Restate the data below word for word, keeping each line intact.

===

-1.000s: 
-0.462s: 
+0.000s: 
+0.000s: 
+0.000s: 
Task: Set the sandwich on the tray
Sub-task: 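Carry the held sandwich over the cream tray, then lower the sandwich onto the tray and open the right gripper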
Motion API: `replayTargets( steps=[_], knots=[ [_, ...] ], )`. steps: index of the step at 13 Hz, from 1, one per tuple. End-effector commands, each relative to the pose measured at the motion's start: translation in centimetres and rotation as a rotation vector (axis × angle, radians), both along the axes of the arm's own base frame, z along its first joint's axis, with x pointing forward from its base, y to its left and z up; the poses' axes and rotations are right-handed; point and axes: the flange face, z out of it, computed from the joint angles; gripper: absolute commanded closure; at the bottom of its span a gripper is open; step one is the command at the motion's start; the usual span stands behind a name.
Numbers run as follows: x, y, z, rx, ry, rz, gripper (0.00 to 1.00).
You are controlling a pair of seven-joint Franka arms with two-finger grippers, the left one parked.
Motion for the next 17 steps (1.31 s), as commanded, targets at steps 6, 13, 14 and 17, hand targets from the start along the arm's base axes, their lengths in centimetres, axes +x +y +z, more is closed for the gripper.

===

> [ANSWER TO THE PROBLEM]
-1.000s: 
-0.462s: 
+0.000s: 
+0.000s: 
+0.000s: 
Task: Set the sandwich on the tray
Sub-task: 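Carry the held sandwich over the cream tray, then lower the sandwich onto the tray and open the right gripper
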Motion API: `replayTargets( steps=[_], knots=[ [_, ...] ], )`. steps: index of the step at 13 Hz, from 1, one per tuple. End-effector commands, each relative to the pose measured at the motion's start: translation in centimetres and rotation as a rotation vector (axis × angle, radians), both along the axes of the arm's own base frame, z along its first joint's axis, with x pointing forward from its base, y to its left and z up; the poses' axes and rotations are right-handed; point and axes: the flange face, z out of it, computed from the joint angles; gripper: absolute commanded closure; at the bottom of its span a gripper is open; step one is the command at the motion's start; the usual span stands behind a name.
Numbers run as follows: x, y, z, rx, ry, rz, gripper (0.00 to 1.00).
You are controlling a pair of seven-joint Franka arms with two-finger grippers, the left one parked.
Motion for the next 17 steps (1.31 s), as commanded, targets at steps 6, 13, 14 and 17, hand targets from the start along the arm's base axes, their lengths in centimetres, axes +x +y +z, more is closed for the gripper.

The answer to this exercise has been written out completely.